Tamika Catchings carries Fever past Sky into East finals

ByMelissa Isaacson ESPN logo
Monday, November 2, 2015

CHICAGO -- It was one of those moments like so many others in a game, in a season and in the 14-year career of Tamika Catchings that is easy to overlook.



But in this moment and in this game, Catchings' rebound of a missed free throw by a teammate and her resulting two foul shots gave her Indiana Fever a nine-point lead with 47 seconds left in the deciding game of their WNBA Eastern Conference playoff series against the Chicago Sky.



If it wasn't the final dagger in the Fever's 100-89 victory, it was one of them. And more than that, Monday night was one more example of the effect Catchings has on her team, which advanced to its fifth consecutive Eastern Conference finals. The Fever will play the winner of the New York-Washington series.



"She wills our teams and has always willed our teams to do things many don't think our teams are capable of doing," Fever coach Stephanie White said.



Catchings, who has said next season will be her last, led the Fever with 27 points (12 in the fourth quarter) on 8-of-16 shooting, nine rebounds and six assists while becoming the first player in league history to score 1,000 career points in the playoffs.



Catchings' performance, complemented by Shenise Johnson's 22 points, Erlana Larkins' 18 and Marissa Coleman's 17, managed to negate a 40-point night from Elena Delle Donne.



"Catch obviously makes them believe things they never thought they could do, and that's what makes her so special aside from her talent," Delle Donne said.



The league's MVP, who scored a combined 25 points in Games 1 and 2, had 14 points in the first quarter of Game 3 on 5-of-5 shooting, including three 3-pointers.



But the Sky, an offensive powerhouse who have admittedly had defensive deficiencies in 2015 despite finishing the regular season with their second-best record in franchise history, allowed the Fever to shoot a franchise-playoff-record 57.8 percent from the field Monday.



And the league's best 3-point shooting team, which hit just 1 of 16 in its Game 2 victory, was 10 of 20 from 3-point range in Game 3. Coleman was 5-for-7 from downtown.



"You don't win a playoff game in regulation giving up 100 points," said Sky coach Pokey Chatman, whose team played in the WNBA Finals last season.



But more than that, said White, was the "warrior mentality" of the Fever's leader and the equally dogged efforts by Larkins, who was limited much of the season with separate leg injuries. Larkins had seven rebounds, including five on the offensive glass.



"I can't say enough about the monster on the boards," Catching said. "We call her the beast."



Catchings said she urged her teammates to "have fun" after their well-played five-point loss in Chicago in Game 1, the fifth straight loss they had suffered at the hands of the Sky this season.

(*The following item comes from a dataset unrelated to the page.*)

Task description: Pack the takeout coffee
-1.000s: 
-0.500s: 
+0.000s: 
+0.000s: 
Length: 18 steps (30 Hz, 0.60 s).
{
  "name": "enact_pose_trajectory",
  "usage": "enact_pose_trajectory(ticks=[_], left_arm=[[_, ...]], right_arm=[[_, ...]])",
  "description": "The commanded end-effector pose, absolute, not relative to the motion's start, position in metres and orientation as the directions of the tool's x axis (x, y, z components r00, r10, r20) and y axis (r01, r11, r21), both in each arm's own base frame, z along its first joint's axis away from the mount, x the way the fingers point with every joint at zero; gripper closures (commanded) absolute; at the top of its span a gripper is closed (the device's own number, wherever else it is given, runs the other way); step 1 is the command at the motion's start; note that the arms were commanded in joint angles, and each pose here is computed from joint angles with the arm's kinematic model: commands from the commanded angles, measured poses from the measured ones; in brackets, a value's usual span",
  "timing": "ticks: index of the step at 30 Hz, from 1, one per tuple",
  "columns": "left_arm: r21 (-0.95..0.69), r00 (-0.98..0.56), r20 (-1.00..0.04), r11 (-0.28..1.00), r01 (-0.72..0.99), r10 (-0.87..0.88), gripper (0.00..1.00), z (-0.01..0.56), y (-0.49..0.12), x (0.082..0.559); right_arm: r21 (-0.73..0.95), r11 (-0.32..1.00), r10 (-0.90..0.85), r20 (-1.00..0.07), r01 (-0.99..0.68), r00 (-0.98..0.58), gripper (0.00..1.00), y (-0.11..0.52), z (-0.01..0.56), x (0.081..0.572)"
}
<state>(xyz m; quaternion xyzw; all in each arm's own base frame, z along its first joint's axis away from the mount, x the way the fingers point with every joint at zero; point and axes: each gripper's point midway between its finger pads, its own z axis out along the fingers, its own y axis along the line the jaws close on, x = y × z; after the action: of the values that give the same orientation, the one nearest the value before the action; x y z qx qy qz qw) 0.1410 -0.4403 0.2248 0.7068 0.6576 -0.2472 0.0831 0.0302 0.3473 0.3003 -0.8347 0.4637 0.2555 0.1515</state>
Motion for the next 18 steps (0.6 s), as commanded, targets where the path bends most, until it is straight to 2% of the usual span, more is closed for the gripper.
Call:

"We definitely had confidence after dropping Game 1," Catchings said. "[We said] no one expects us to win so we might as well go out with a bang."



The Fever never trailed in the second half, extending a five-point halftime lead to nine points at 59-50 with 6:34 left in the third quarter, the biggest lead by either team in the series. And Larkins gave the Fever a further confidence boost when she put back a Shavonte Zellous miss and then converted the three-point play in the final seconds of the period to keep Indiana's lead at eight and stop the surging Sky.



"We have a once-in-a-lifetime player in Tamika Catchings but she's also 36," White said. "We have to do it by committee and our team has stepped up all season long."



For Catchings, who described her team as "tense from wanting to win [Game 1] so badly," downplayed surpassing the 1,000-point playoff mark, calling it "cool."



"It's great because when you look at that, it means that our team has been successful and that we've been able to make it to the postseason 11 years," Catchings added. "Points and all that, I don't really focus on that. I want to win some more championships."



But as her careers winds down, one of the WNBA's all-time greats had no trouble admitting that each moment is more precious than the last.



"Every game I go out ... it becomes the last of everything," she said. "It's the last offseason and then after that, it's the last first game of the season. Really, it's just another opportunity. I'm enjoying my team, I love my teammates, I'm savoring these moments."